• EXERCISE AIM: The whole listing should be retyped word for word, apart from the pictures it holds.

• INFORMATION SHOWN:
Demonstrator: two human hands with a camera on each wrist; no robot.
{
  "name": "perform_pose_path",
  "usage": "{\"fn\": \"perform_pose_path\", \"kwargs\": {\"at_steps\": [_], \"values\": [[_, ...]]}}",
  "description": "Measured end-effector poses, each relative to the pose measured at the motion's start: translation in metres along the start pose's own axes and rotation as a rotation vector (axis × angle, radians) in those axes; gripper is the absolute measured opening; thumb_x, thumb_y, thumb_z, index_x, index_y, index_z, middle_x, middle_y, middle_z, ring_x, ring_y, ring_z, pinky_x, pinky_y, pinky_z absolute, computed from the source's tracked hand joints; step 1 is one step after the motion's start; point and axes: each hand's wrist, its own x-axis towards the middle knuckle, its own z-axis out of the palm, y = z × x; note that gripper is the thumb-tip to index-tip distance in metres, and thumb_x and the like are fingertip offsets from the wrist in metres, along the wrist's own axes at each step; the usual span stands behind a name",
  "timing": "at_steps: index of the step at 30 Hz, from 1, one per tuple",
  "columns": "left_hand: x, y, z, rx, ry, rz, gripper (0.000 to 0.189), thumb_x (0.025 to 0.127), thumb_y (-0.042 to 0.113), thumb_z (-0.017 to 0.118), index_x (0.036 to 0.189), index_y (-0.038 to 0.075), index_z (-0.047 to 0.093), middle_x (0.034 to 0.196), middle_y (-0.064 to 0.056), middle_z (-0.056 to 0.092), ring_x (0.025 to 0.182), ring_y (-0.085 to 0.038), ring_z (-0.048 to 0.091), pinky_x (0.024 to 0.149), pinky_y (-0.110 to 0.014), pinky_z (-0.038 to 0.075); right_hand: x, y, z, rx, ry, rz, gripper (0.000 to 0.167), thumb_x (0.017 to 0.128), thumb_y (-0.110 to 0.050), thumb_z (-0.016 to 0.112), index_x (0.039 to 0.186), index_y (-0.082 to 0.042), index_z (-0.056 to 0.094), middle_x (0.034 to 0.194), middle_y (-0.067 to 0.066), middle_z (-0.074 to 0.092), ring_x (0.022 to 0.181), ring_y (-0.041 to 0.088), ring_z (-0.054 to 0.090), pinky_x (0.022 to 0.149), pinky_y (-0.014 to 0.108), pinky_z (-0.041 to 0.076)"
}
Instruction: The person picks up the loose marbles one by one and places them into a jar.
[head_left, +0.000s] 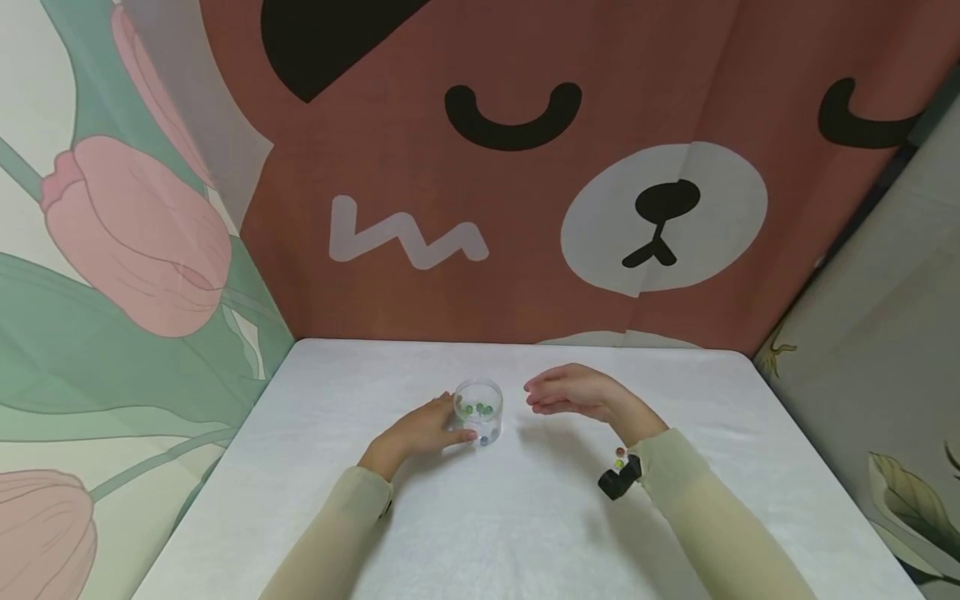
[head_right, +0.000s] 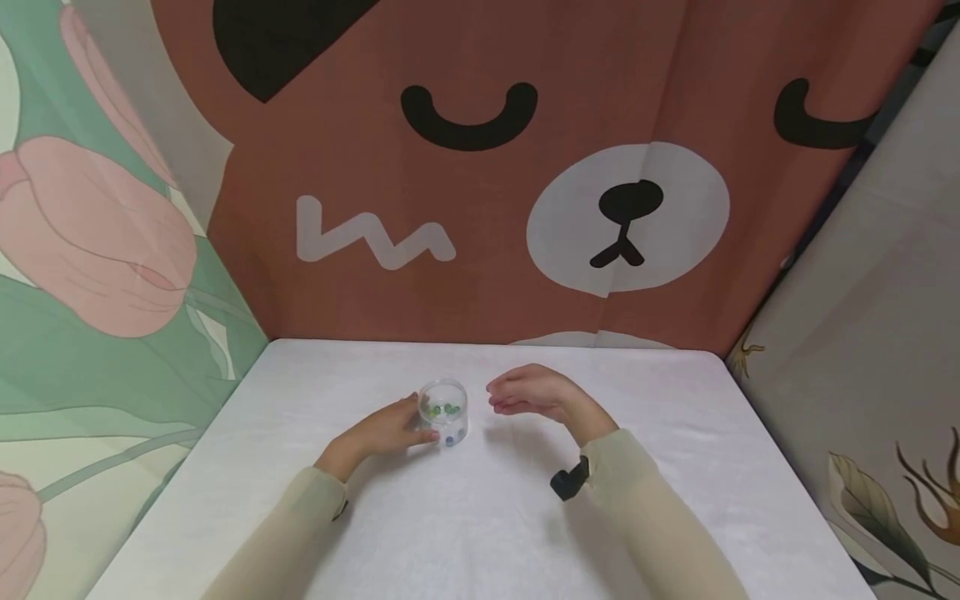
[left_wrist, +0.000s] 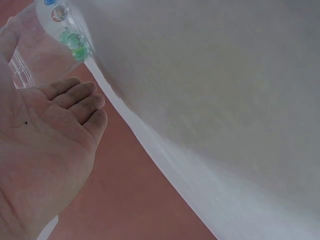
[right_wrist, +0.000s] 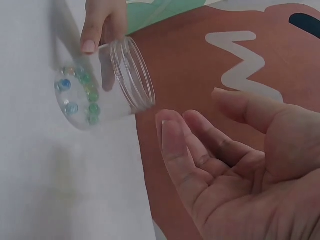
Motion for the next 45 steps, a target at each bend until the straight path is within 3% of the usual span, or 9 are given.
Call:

• EXPECTED ANSWER:
Demonstrator: two human hands with a camera on each wrist; no robot.
{
  "name": "perform_pose_path",
  "usage": "{\"fn\": \"perform_pose_path\", \"kwargs\": {\"at_steps\": [_], \"values\": [[_, ...]]}}",
  "description": "Measured end-effector poses, each relative to the pose measured at the motion's start: translation in metres along the start pose's own axes and rotation as a rotation vector (axis × angle, radians) in those axes; gripper is the absolute measured opening; thumb_x, thumb_y, thumb_z, index_x, index_y, index_z, middle_x, middle_y, middle_z, ring_x, ring_y, ring_z, pinky_x, pinky_y, pinky_z absolute, computed from the source's tracked hand joints; step 1 is one step after the motion's start; point and axes: each hand's wrist, its own x-axis towards the middle knuckle, its own z-axis out of the palm, y = z × x; note that gripper is the thumb-tip to index-tip distance in metres, and thumb_x and the like are fingertip offsets from the wrist in metres, along the wrist's own axes at each step; the usual span stands behind a name",
  "timing": "at_steps: index of the step at 30 Hz, from 1, one per tuple",
  "columns": "left_hand: x, y, z, rx, ry, rz, gripper (0.000 to 0.189), thumb_x (0.025 to 0.127), thumb_y (-0.042 to 0.113), thumb_z (-0.017 to 0.118), index_x (0.036 to 0.189), index_y (-0.038 to 0.075), index_z (-0.047 to 0.093), middle_x (0.034 to 0.196), middle_y (-0.064 to 0.056), middle_z (-0.056 to 0.092), ring_x (0.025 to 0.182), ring_y (-0.085 to 0.038), ring_z (-0.048 to 0.091), pinky_x (0.024 to 0.149), pinky_y (-0.110 to 0.014), pinky_z (-0.038 to 0.075); right_hand: x, y, z, rx, ry, rz, gripper (0.000 to 0.167), thumb_x (0.017 to 0.128), thumb_y (-0.110 to 0.050), thumb_z (-0.016 to 0.112), index_x (0.039 to 0.186), index_y (-0.082 to 0.042), index_z (-0.056 to 0.094), middle_x (0.034 to 0.194), middle_y (-0.067 to 0.066), middle_z (-0.074 to 0.092), ring_x (0.022 to 0.181), ring_y (-0.041 to 0.088), ring_z (-0.054 to 0.090), pinky_x (0.022 to 0.149), pinky_y (-0.014 to 0.108), pinky_z (-0.041 to 0.076)"
}
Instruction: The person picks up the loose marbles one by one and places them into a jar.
[head_left, +0.000s] 
[head_right, +0.000s] 
[left_wrist, +0.000s] 
[right_wrist, +0.000s] 
Motion for the next 45 steps, a target at each bend until the straight path is within 3% of the usual span, or 9 are given.
Call:

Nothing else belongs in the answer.